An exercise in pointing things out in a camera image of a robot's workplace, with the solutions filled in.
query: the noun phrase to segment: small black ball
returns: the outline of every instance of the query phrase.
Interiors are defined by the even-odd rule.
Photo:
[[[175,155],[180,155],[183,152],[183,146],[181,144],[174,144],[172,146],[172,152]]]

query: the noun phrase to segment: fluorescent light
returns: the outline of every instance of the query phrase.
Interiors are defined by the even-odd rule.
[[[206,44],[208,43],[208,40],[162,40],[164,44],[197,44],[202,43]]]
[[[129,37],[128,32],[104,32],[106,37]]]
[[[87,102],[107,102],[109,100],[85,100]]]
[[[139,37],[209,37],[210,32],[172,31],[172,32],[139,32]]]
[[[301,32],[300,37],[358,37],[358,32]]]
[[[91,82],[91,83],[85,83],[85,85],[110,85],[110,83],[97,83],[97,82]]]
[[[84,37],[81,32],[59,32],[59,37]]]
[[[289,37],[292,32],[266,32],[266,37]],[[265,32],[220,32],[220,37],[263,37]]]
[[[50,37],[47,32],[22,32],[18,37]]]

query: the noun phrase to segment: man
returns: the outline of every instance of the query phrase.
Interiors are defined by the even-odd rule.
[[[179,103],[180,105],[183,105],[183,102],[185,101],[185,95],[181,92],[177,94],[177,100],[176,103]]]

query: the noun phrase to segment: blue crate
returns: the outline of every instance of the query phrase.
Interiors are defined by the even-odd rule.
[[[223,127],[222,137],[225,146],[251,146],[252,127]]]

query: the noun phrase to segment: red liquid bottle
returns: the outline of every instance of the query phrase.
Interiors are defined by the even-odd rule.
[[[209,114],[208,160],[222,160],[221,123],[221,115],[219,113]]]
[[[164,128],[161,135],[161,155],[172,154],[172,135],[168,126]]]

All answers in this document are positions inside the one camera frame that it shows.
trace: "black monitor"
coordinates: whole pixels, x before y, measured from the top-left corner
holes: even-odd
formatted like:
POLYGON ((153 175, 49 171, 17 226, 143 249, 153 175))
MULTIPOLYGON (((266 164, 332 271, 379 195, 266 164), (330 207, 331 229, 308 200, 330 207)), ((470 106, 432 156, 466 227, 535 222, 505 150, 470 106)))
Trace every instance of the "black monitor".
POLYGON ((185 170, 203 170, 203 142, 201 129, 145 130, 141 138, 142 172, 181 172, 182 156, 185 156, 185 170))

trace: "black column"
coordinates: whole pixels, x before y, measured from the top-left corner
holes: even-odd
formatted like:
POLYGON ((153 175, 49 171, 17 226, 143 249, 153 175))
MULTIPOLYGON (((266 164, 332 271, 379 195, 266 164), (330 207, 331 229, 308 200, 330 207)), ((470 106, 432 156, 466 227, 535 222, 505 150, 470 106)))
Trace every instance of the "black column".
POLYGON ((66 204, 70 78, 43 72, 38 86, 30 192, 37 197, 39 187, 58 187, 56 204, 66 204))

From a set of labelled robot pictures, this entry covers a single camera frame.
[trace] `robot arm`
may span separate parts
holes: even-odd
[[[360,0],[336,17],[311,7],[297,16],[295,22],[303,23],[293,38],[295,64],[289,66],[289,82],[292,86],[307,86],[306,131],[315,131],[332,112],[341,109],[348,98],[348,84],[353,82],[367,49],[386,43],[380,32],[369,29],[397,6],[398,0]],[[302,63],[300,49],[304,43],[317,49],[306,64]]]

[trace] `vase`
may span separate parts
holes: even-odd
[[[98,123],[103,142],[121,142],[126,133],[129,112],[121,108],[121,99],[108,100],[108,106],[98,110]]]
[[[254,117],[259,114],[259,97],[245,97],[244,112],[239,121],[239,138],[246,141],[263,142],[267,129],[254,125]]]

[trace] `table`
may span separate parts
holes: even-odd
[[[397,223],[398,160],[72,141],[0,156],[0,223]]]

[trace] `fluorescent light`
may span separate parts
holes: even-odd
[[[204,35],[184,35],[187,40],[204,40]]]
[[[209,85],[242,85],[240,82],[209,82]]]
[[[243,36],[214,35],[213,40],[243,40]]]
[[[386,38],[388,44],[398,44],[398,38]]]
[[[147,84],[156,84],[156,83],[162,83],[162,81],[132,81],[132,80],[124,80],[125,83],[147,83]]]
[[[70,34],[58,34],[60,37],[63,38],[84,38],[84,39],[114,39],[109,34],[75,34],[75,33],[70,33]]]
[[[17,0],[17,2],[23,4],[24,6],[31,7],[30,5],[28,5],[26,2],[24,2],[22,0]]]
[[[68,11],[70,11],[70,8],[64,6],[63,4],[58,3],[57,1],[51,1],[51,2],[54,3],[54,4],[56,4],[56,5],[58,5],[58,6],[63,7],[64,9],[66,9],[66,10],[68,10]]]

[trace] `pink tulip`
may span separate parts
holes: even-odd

::::::::

● Assigned task:
Everything in the listing should be written out exactly.

● Solution below:
An exercise in pointing things out in a camera image of a robot's workplace, with the solutions filled in.
query: the noun phrase to segment: small black ball
returns: the outline of every instance of the query phrase.
Interiors are defined by the even-odd rule.
Photo:
[[[175,155],[180,155],[183,152],[183,146],[181,144],[174,144],[172,146],[172,152]]]

query: the noun phrase to segment: fluorescent light
returns: the outline of every instance of the query phrase.
Interiors are defined by the even-odd rule.
[[[206,44],[208,43],[208,40],[162,40],[164,44],[197,44],[202,43]]]
[[[129,37],[128,32],[104,32],[106,37]]]
[[[87,102],[107,102],[109,100],[85,100]]]
[[[139,37],[209,37],[210,32],[172,31],[172,32],[139,32]]]
[[[301,32],[300,37],[358,37],[358,32]]]
[[[91,82],[91,83],[85,83],[85,85],[110,85],[110,83],[97,83],[97,82]]]
[[[84,37],[81,32],[59,32],[59,37]]]
[[[289,37],[292,32],[266,32],[266,37]],[[265,32],[220,32],[220,37],[263,37]]]
[[[50,37],[47,32],[22,32],[18,37]]]

query: the noun phrase to segment: man
returns: the outline of every instance of the query phrase.
Interiors are defined by the even-odd rule.
[[[179,103],[180,105],[183,105],[183,102],[185,101],[185,95],[181,92],[177,94],[177,100],[176,103]]]

query: the noun phrase to segment: blue crate
returns: the outline of every instance of the query phrase.
Interiors are defined by the even-odd rule.
[[[223,127],[222,137],[225,146],[251,146],[252,127]]]

query: the noun phrase to segment: red liquid bottle
returns: the outline of every instance of the query phrase.
Interiors are defined by the even-odd rule.
[[[209,114],[208,160],[222,160],[221,123],[221,115],[219,113]]]
[[[164,128],[161,135],[161,155],[172,154],[172,135],[168,126]]]

All answers in this document are positions inside the one camera frame that it shows.
trace: "black monitor"
coordinates: whole pixels, x before y, measured from the top-left corner
holes: even-odd
formatted like:
POLYGON ((153 175, 49 171, 17 226, 143 249, 153 175))
MULTIPOLYGON (((266 164, 332 271, 379 195, 266 164), (330 207, 331 229, 308 200, 330 207)), ((470 106, 432 156, 466 227, 535 222, 505 150, 470 106)))
Trace every instance of the "black monitor".
POLYGON ((185 170, 203 170, 203 142, 201 129, 145 130, 141 138, 142 172, 181 172, 182 156, 185 156, 185 170))

trace: "black column"
coordinates: whole pixels, x before y, measured from the top-left corner
holes: even-odd
formatted like:
POLYGON ((153 175, 49 171, 17 226, 143 249, 153 175))
MULTIPOLYGON (((266 164, 332 271, 379 195, 266 164), (330 207, 331 229, 308 200, 330 207)), ((470 106, 432 156, 466 227, 535 222, 505 150, 470 106)))
Trace every instance of the "black column".
POLYGON ((66 204, 70 78, 43 72, 38 86, 30 192, 37 197, 39 187, 58 187, 56 204, 66 204))

From a set of labelled robot pictures, this entry covers a single camera frame.
[trace] `robot arm`
may span separate parts
holes: even-odd
[[[360,0],[336,17],[311,7],[297,16],[295,22],[303,23],[293,38],[295,64],[289,66],[289,82],[292,86],[307,86],[306,131],[315,131],[332,112],[341,109],[348,98],[348,84],[353,82],[367,49],[386,43],[380,32],[369,29],[397,6],[398,0]],[[302,63],[300,49],[304,43],[317,49],[306,64]]]

[trace] `vase`
may span separate parts
holes: even-odd
[[[98,123],[103,142],[121,142],[126,133],[129,112],[121,108],[121,99],[108,100],[108,106],[98,110]]]
[[[254,117],[259,114],[259,97],[245,97],[244,112],[239,121],[239,138],[246,141],[263,142],[267,129],[254,125]]]

[trace] `table`
may span separate parts
holes: even-odd
[[[397,223],[398,160],[72,141],[0,156],[0,223]]]

[trace] `fluorescent light`
may span separate parts
holes: even-odd
[[[204,35],[184,35],[187,40],[204,40]]]
[[[209,85],[242,85],[240,82],[209,82]]]
[[[243,36],[214,35],[213,40],[243,40]]]
[[[386,38],[388,44],[398,44],[398,38]]]
[[[147,84],[156,84],[156,83],[162,83],[162,81],[132,81],[132,80],[124,80],[125,83],[147,83]]]
[[[70,34],[58,34],[60,37],[63,38],[84,38],[84,39],[114,39],[109,34],[75,34],[75,33],[70,33]]]
[[[17,0],[17,2],[23,4],[24,6],[31,7],[30,5],[28,5],[26,2],[24,2],[22,0]]]
[[[68,11],[70,11],[70,8],[64,6],[63,4],[58,3],[57,1],[51,1],[51,2],[54,3],[54,4],[56,4],[56,5],[58,5],[58,6],[63,7],[64,9],[66,9],[66,10],[68,10]]]

[trace] `pink tulip`
may span separate parts
holes: even-odd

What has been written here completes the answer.